● **Description of the task**
Each line below from the one containing "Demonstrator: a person" through the one containing "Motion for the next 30" is to be given again exactly, and no line outside that span.

● **Information provided**
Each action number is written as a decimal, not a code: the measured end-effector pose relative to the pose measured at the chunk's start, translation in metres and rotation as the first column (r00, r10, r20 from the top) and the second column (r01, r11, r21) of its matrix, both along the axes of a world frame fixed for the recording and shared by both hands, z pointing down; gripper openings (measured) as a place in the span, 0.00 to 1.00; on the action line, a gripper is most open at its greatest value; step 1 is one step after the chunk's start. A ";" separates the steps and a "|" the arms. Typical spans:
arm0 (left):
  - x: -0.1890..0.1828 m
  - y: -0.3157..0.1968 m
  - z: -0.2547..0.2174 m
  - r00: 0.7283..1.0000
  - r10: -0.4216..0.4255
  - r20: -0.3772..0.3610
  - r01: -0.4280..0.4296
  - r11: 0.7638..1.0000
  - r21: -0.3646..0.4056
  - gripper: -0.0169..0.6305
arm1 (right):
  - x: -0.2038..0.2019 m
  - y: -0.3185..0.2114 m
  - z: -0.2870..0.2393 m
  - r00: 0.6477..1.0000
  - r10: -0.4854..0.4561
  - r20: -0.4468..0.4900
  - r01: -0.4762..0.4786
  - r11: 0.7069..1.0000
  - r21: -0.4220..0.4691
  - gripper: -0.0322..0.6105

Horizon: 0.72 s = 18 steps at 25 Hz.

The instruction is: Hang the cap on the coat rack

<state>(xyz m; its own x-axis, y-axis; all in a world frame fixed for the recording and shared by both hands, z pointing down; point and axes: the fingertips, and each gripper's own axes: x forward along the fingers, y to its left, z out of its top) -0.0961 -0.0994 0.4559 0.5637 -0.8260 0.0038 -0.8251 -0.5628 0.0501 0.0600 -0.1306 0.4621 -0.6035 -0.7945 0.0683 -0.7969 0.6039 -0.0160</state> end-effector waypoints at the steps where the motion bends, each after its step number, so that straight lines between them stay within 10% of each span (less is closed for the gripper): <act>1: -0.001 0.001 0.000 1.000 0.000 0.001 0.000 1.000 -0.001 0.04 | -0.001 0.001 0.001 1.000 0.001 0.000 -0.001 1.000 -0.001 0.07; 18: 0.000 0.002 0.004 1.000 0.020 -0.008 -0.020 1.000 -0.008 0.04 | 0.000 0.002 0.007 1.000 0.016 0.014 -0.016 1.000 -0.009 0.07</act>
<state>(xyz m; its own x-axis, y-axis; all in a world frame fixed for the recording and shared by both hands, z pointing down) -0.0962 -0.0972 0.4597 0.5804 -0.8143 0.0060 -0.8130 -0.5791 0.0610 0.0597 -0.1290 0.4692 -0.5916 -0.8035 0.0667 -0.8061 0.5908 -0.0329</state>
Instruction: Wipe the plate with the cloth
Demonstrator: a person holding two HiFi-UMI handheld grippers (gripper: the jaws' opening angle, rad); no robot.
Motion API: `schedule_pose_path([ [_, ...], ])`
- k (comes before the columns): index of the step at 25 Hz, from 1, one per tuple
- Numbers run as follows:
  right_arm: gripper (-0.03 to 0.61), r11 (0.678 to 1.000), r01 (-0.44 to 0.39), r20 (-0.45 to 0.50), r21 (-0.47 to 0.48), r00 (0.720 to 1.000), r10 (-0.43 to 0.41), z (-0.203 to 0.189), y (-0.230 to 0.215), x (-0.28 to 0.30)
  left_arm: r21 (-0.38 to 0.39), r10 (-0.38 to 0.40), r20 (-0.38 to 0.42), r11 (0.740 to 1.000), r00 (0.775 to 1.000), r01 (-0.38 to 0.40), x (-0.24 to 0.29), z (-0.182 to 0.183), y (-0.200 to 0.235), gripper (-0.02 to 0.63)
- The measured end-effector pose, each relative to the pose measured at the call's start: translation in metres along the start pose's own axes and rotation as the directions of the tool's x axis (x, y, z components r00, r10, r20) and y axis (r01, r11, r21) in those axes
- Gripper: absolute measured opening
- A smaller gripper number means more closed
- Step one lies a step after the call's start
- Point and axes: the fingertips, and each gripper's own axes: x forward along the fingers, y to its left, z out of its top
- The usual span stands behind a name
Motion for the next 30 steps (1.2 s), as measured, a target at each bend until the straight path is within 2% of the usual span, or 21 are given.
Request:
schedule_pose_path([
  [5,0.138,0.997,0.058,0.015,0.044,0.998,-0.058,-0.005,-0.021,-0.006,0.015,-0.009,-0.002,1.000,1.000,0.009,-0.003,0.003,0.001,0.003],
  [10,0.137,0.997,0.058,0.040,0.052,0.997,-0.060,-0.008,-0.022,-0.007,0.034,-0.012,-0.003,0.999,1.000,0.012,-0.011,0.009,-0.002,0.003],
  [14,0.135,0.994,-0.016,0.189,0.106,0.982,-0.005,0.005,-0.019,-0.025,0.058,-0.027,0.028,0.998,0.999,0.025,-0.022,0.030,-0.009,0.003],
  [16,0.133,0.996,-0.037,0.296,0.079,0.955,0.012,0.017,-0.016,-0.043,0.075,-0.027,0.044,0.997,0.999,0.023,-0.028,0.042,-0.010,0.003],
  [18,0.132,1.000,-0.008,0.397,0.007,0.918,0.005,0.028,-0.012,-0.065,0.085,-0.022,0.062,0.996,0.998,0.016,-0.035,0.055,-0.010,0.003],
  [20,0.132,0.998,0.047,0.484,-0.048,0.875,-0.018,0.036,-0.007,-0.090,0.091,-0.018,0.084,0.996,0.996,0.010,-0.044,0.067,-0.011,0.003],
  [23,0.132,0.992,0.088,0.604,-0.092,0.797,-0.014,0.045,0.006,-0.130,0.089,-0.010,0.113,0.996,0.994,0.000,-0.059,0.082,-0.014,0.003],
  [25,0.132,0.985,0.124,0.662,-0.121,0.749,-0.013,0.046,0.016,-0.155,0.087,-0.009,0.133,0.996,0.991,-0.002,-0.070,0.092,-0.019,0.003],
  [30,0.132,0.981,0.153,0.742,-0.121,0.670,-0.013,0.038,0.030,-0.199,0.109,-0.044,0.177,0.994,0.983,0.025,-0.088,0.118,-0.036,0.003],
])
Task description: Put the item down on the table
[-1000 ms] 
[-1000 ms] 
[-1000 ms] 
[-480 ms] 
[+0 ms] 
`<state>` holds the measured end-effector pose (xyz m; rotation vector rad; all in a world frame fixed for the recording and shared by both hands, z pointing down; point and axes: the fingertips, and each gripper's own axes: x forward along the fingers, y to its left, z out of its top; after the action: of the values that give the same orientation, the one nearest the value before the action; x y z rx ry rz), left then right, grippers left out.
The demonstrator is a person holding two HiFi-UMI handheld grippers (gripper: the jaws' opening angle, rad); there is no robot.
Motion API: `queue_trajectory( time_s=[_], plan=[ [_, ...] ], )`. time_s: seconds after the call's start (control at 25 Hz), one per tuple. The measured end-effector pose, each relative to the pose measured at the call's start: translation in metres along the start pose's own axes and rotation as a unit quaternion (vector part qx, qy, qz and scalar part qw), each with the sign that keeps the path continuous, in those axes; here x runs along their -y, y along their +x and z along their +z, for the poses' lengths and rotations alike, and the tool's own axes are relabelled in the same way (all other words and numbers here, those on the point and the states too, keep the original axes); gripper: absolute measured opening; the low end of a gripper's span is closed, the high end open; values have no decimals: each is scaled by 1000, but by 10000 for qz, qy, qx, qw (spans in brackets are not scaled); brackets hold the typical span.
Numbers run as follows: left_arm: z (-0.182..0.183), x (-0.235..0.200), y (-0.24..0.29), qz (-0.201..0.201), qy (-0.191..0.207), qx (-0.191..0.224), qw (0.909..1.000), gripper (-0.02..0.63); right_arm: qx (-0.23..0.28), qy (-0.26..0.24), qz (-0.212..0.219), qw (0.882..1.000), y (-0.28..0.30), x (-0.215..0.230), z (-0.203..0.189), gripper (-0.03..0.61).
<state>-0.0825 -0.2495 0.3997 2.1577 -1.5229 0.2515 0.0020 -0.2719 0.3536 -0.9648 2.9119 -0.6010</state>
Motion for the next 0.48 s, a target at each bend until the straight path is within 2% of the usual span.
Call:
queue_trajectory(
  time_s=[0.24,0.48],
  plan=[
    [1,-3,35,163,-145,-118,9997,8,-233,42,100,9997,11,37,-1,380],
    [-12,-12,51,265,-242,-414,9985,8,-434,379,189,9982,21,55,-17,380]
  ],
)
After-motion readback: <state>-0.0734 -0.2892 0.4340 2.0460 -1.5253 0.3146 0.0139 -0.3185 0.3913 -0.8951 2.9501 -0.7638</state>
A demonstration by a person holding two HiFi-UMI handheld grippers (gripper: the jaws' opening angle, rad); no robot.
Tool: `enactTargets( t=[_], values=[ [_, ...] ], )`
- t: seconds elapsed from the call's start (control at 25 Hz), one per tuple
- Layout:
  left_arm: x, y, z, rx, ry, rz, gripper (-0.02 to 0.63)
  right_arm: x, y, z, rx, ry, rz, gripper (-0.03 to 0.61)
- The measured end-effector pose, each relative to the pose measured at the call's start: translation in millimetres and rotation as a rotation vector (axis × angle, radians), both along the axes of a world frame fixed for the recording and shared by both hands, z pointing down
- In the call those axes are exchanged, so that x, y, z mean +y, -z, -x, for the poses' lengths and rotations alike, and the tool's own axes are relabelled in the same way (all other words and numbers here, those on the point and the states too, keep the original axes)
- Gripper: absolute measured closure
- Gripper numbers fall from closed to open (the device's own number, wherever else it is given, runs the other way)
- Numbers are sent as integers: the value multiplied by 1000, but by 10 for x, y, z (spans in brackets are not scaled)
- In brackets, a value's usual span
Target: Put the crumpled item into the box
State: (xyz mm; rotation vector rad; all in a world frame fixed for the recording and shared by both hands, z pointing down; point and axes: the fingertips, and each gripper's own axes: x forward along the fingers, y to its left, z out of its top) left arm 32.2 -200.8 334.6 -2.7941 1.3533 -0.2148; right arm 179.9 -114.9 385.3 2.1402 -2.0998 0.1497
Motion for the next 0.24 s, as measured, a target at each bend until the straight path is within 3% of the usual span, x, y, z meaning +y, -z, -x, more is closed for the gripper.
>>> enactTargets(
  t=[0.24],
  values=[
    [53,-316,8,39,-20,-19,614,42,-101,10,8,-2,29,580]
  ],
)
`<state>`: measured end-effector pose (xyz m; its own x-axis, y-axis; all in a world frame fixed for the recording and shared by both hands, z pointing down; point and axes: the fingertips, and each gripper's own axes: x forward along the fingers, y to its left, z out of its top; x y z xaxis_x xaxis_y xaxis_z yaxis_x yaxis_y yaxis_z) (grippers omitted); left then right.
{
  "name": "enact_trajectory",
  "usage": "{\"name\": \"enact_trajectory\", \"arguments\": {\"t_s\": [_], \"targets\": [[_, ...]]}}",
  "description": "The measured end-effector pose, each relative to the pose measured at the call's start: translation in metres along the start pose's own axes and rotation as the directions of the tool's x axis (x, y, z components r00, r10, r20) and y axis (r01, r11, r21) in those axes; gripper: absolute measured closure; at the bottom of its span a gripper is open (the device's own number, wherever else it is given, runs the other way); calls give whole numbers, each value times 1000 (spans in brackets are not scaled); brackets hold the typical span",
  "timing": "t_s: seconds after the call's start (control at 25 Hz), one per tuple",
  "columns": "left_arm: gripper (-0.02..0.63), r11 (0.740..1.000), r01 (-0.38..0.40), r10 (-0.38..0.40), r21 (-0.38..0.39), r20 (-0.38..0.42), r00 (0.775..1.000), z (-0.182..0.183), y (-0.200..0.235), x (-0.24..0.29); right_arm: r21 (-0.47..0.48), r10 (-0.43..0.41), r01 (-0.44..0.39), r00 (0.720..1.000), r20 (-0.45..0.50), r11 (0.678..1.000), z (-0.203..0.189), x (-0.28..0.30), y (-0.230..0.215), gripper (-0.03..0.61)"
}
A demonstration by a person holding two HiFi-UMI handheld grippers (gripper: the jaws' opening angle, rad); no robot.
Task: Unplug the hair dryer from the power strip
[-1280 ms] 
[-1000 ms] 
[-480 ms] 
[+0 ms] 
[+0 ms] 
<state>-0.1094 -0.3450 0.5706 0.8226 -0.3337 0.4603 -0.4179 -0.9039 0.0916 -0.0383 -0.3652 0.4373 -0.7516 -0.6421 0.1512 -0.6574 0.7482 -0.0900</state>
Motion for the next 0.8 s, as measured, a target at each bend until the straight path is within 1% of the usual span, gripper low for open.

● **Exercise answer**
Demonstrator: a person holding two HiFi-UMI handheld grippers (gripper: the jaws' opening angle, rad); no robot.
Motion API: `schedule_pose_path([ [_, ...], ])`
- k (comes before the columns): index of the step at 25 Hz, from 1, one per tuple
- Numbers run as follows:
  right_arm: gripper (-0.03 to 0.61), r11 (0.678 to 1.000), r01 (-0.44 to 0.39), r20 (-0.45 to 0.50), r21 (-0.47 to 0.48), r00 (0.720 to 1.000), r10 (-0.43 to 0.41), z (-0.203 to 0.189), y (-0.230 to 0.215), x (-0.28 to 0.30)
  left_arm: r21 (-0.38 to 0.39), r10 (-0.38 to 0.40), r20 (-0.38 to 0.42), r11 (0.740 to 1.000), r00 (0.775 to 1.000), r01 (-0.38 to 0.40), x (-0.24 to 0.29), z (-0.182 to 0.183), y (-0.200 to 0.235), gripper (-0.02 to 0.63)
- The measured end-effector pose, each relative to the pose measured at the call's start: translation in metres along the start pose's own axes and rotation as the directions of the tool's x axis (x, y, z components r00, r10, r20) and y axis (r01, r11, r21) in those axes
- Gripper: absolute measured opening
- A smaller gripper number means more closed
- Step one lies a step after the call's start
- Point and axes: the fingertips, and each gripper's own axes: x forward along the fingers, y to its left, z out of its top
- The usual span stands behind a name
Motion for the next 30 steps (1.2 s), as measured, a target at each bend until the straight path is within 2% of the usual span, or 21 are given.

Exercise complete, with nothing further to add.